Assigned task
Take the entries that follow and return exactly the lines from the one holding "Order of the" through the one holding "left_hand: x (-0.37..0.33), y", both included. Nothing else is needed.

Stored data entries
------------

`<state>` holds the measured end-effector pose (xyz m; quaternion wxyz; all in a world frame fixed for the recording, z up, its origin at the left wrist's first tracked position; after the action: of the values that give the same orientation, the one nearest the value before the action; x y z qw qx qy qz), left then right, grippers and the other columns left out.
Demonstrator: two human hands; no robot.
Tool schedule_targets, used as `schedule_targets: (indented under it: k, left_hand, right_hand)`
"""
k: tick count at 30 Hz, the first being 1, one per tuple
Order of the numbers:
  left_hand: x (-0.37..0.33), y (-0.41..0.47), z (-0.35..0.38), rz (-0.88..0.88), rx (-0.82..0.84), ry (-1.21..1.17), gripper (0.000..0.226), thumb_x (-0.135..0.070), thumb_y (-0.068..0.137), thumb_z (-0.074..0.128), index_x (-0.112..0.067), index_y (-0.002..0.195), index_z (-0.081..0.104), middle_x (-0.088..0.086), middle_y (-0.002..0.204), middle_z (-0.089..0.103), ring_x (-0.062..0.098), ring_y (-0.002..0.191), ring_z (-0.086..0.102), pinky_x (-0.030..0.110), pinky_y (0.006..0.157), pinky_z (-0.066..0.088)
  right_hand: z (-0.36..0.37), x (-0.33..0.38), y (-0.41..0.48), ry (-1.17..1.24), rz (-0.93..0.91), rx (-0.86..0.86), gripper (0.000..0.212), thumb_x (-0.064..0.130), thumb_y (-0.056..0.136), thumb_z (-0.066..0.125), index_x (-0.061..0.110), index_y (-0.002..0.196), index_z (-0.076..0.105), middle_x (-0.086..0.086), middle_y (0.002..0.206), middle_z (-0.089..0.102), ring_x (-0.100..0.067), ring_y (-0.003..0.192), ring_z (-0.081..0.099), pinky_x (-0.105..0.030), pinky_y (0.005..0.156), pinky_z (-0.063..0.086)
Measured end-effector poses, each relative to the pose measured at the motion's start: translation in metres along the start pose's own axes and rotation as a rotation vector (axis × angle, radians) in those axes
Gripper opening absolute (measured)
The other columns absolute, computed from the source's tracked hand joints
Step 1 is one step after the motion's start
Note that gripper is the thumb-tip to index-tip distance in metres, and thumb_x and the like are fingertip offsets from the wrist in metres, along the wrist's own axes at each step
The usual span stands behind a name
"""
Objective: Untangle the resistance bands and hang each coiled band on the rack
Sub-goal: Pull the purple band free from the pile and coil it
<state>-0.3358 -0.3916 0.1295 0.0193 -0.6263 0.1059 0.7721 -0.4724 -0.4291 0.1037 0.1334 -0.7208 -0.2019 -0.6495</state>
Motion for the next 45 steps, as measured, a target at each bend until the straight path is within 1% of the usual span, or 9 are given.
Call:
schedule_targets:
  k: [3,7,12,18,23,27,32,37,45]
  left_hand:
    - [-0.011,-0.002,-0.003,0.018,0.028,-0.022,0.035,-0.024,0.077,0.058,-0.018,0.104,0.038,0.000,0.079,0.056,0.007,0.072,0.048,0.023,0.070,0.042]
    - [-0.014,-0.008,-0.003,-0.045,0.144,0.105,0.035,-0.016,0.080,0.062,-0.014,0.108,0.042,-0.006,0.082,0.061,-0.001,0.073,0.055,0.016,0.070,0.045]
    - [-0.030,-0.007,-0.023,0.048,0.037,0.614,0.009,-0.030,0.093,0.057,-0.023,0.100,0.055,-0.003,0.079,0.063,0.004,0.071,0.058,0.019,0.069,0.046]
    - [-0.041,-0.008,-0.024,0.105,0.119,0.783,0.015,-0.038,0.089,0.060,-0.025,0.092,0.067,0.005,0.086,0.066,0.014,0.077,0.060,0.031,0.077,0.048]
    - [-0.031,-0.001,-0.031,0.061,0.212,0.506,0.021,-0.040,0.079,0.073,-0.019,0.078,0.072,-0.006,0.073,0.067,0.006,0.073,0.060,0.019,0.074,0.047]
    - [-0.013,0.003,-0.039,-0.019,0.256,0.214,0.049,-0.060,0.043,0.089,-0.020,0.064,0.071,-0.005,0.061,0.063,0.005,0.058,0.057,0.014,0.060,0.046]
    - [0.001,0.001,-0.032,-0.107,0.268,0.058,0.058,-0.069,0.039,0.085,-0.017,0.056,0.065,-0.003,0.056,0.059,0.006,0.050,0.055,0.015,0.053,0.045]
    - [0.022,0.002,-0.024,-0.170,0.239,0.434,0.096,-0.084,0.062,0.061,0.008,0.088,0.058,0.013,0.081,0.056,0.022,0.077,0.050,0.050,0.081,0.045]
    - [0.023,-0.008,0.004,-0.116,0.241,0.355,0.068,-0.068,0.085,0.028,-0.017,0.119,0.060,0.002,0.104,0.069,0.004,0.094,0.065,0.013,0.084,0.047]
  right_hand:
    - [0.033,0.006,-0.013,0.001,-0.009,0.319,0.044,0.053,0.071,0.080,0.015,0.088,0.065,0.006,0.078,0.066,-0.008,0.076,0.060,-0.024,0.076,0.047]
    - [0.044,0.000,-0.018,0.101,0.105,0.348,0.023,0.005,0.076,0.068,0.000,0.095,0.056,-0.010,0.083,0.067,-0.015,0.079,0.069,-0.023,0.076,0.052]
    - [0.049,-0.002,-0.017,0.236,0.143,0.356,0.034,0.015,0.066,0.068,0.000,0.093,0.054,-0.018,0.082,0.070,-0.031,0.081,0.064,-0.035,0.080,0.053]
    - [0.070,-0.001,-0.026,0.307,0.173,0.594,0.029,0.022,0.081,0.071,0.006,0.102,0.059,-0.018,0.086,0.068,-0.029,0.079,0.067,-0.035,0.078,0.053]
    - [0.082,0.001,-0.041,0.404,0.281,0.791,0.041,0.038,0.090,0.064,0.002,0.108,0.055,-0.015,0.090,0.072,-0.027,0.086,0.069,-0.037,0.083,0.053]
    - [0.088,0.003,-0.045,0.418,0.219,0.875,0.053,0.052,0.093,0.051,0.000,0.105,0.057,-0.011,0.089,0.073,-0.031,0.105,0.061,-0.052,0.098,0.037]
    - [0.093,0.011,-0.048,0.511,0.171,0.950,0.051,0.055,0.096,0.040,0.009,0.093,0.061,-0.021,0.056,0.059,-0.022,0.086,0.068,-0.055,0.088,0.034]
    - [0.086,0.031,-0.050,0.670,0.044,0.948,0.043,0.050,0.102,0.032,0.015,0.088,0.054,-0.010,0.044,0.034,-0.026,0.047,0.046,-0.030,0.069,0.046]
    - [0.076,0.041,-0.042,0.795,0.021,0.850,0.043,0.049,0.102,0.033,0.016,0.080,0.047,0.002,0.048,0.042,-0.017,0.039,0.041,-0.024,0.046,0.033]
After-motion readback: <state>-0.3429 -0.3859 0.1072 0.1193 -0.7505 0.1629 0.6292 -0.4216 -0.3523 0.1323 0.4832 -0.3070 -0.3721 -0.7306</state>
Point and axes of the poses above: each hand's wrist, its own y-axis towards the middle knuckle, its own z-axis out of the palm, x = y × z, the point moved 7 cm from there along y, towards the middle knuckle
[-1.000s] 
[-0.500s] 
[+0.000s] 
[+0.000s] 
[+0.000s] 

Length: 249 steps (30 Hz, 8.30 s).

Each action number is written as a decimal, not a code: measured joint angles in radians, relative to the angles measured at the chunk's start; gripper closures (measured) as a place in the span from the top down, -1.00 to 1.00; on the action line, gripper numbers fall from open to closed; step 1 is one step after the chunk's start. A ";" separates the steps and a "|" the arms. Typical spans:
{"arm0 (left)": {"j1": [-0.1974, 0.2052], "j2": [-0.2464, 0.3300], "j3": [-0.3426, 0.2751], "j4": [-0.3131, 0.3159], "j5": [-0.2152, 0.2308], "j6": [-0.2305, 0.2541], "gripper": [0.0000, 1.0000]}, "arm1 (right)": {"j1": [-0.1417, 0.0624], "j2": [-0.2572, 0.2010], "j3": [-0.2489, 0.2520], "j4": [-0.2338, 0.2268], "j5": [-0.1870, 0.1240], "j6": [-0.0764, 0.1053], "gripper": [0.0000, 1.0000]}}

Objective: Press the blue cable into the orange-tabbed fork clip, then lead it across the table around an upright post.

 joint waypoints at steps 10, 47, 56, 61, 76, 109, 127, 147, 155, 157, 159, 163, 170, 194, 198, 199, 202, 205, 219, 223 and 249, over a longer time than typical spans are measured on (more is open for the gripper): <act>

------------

Answer to the exercise
Order of the numbers:
  left_hand: x (-0.37..0.33), y (-0.41..0.47), z (-0.35..0.38), rz (-0.88..0.88), rx (-0.82..0.84), ry (-1.21..1.17), gripper (0.000..0.226), thumb_x (-0.135..0.070), thumb_y (-0.068..0.137), thumb_z (-0.074..0.128), index_x (-0.112..0.067), index_y (-0.002..0.195), index_z (-0.081..0.104), middle_x (-0.088..0.086), middle_y (-0.002..0.204), middle_z (-0.089..0.103), ring_x (-0.062..0.098), ring_y (-0.002..0.191), ring_z (-0.086..0.102), pinky_x (-0.030..0.110), pinky_y (0.006..0.157), pinky_z (-0.066..0.088)

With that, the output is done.